**Given information**
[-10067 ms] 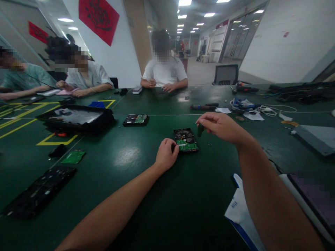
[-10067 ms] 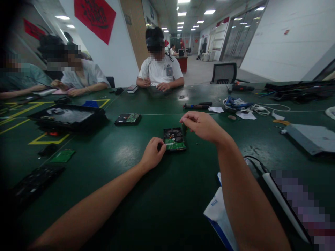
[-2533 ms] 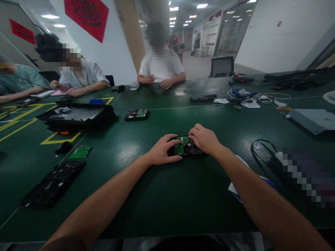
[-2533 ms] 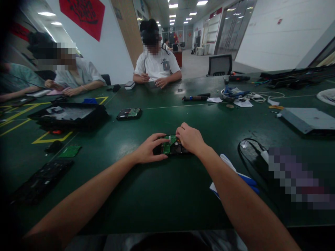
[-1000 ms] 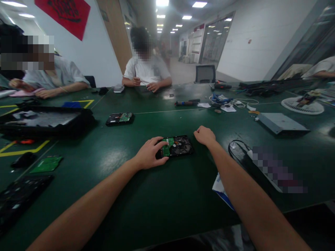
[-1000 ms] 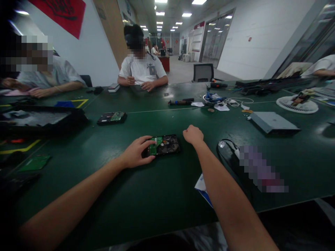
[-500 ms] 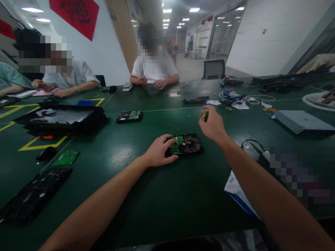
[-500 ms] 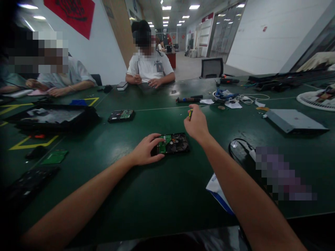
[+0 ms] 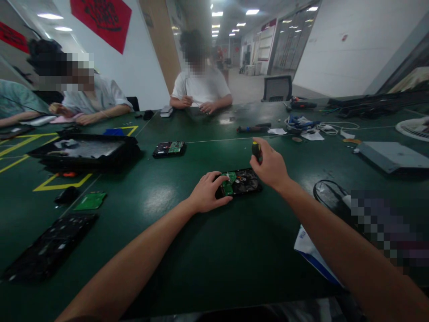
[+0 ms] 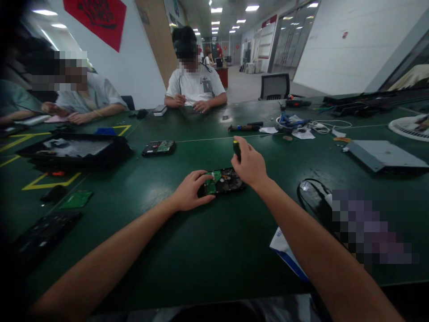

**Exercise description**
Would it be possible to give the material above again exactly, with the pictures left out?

**Task result**
[-10067 ms] 
[-10067 ms] 
[-2533 ms] 
[-2533 ms] 
[-1000 ms] 
[-1000 ms] 
[-500 ms] 
[-500 ms] 
[+0 ms] 
[+0 ms] 

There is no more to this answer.